======== AVAILABLE RECORDS ========

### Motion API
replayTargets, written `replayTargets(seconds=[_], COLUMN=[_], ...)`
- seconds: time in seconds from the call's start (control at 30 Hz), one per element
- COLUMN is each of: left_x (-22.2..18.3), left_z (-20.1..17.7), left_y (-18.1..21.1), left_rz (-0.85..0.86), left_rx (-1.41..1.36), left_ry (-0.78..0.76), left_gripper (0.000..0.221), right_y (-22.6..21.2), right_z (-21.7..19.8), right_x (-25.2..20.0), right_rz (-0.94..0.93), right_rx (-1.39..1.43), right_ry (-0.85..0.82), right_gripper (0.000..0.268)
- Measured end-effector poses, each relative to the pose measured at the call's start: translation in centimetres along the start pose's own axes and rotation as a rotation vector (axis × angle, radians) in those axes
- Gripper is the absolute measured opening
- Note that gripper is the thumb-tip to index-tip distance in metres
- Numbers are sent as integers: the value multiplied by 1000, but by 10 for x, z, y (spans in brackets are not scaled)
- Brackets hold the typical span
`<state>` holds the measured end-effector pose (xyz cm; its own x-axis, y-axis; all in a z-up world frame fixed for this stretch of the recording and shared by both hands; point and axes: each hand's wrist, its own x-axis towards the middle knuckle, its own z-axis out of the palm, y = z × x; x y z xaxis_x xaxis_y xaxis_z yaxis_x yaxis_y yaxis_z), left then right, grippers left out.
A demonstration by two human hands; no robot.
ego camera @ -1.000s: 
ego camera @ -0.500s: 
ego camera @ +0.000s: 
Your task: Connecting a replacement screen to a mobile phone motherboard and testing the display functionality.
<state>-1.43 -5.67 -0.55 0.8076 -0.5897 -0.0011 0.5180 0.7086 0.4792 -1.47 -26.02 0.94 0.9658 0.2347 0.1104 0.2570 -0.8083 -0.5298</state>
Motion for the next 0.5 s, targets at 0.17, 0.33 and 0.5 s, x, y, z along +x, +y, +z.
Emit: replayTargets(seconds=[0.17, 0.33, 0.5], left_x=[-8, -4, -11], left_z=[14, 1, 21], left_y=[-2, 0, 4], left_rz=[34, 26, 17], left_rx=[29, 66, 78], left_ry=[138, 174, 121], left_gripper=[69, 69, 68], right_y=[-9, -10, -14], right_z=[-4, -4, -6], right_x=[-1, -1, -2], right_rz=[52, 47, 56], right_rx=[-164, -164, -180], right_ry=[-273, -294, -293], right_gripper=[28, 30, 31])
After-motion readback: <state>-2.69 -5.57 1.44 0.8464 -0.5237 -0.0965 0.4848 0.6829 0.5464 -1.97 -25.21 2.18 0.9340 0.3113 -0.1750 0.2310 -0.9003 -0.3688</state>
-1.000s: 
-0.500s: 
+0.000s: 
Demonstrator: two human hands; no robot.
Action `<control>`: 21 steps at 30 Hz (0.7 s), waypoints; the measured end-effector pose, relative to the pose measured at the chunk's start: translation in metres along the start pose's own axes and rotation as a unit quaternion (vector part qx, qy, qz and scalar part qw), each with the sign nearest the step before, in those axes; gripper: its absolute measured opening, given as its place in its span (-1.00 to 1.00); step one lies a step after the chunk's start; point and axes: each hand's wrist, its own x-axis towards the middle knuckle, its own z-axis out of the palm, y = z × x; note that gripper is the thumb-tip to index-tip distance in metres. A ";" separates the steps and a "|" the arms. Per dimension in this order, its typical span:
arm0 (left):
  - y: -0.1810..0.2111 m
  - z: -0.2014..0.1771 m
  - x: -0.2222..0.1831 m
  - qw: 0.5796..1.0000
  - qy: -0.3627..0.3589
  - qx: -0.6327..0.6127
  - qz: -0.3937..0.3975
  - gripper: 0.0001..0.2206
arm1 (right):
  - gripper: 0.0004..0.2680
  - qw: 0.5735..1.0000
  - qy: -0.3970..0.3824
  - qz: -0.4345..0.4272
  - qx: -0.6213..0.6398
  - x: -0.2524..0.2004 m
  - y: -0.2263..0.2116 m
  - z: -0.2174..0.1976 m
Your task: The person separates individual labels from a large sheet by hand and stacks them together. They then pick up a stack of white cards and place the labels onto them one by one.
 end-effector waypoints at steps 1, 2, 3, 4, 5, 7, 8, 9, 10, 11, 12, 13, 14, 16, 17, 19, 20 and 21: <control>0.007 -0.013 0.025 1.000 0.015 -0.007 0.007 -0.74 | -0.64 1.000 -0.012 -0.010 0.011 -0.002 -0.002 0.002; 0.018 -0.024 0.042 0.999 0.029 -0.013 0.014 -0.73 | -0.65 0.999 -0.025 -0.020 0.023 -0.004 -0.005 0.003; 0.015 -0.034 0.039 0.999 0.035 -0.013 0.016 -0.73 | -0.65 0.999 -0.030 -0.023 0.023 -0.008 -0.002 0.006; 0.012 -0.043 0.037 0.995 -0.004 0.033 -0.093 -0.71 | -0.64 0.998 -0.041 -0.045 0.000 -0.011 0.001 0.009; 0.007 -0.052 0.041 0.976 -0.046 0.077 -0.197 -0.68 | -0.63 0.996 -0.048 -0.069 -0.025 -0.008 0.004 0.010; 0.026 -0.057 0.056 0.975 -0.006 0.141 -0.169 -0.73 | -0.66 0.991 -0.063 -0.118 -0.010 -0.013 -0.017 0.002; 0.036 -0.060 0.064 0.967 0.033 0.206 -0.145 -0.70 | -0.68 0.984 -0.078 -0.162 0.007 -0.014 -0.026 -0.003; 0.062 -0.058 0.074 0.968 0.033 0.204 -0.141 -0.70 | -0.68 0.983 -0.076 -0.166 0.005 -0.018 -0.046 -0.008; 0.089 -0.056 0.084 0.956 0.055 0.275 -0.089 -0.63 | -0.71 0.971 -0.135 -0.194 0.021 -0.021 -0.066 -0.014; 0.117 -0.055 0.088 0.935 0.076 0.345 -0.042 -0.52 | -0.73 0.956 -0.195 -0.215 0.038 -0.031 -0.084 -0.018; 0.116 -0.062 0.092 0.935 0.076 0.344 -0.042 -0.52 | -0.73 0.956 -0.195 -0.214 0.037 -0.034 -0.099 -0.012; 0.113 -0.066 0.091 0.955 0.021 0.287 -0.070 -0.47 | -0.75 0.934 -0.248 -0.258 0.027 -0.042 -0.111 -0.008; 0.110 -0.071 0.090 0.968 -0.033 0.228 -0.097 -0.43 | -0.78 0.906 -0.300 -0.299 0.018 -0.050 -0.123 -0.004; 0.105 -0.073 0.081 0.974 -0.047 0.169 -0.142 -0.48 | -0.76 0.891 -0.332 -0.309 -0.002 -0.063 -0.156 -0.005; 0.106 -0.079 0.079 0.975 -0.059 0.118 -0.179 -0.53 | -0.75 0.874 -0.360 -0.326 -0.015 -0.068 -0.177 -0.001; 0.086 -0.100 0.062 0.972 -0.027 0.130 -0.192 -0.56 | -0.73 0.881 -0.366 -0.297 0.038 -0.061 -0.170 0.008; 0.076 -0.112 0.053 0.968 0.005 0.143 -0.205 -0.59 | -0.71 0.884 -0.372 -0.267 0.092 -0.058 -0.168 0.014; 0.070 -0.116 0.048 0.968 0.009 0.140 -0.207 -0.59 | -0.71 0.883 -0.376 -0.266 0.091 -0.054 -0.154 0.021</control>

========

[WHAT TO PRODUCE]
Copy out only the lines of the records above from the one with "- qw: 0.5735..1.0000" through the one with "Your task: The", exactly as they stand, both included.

[ANSWER BOX]
  - qw: 0.5735..1.0000
  - qy: -0.3970..0.3824
  - qz: -0.4345..0.4272
  - qx: -0.6213..0.6398
  - x: -0.2524..0.2004 m
  - y: -0.2263..0.2116 m
  - z: -0.2174..0.1976 m
Your task: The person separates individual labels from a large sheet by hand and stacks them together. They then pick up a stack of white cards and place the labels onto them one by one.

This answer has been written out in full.